Abedeh Gholidoust scite author profile

In this work, amine-impregnated activated carbon was prepared from oil sands coke, for use in CO 2 capture. Delayed oil sands coke was activated using microwave heating and KOH as activation agent. The resulting material was then impregnated with one of diethanolamine, methyl diethanolamine, or tetraethylene pentamine. Analysis of the bulk and surface composition of the impregnated samples using elemental analysis and X-ray photoelectron spectroscopy suggested that the amines were deposited on the surface of the activated carbon.
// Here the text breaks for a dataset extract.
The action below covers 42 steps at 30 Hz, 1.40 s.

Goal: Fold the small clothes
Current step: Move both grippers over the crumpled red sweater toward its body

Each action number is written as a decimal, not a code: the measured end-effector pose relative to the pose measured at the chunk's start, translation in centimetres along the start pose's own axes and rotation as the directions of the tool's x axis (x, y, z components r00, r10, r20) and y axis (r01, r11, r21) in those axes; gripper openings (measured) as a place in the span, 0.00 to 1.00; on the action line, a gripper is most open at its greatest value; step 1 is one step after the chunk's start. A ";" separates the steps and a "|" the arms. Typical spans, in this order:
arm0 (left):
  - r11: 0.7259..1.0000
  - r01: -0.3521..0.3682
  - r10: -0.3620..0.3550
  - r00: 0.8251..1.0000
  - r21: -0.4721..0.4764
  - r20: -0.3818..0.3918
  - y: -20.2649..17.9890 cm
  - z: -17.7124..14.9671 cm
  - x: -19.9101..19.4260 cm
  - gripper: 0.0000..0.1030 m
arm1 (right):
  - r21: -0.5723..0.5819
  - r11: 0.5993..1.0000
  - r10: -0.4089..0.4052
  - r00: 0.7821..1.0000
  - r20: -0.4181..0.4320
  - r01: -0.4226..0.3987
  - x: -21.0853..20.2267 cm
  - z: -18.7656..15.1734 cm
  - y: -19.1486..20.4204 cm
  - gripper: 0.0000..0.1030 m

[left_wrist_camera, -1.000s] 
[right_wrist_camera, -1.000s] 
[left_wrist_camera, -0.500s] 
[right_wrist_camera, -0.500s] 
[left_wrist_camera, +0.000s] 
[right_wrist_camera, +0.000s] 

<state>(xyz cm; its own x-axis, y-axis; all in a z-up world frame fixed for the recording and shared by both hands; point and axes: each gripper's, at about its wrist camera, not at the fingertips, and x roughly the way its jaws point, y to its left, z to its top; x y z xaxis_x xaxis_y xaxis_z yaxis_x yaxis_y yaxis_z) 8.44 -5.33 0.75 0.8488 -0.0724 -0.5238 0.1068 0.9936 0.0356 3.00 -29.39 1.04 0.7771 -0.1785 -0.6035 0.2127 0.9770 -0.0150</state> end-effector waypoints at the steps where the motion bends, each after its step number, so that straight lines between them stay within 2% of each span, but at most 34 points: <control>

Materials impregnated with diethanolamine performed best for CO 2 capture; the highest adsorption capacity achieved was 5.63 mmol CO 2 /g adsorbent for activated carbon impregnated with 1.15 mmol N/g activated carbonnearly 75% higher than reported values for zeolite 13X. Adsorption of CO 2 on the amineimpregnated activated carbon at 40, 50, 60, and 75 °C showed that the highest adsorption capacity was obtained at 50 °C. Using oil sands delayed coke as a precursor for activated carbon transformed a petroleum waste material into an effective CO 2 adsorbent. Modifying the prepared activated carbon with amines improved CO 2 uptake capacity, creating a useful adsorbent for potential use in CO 2 capture.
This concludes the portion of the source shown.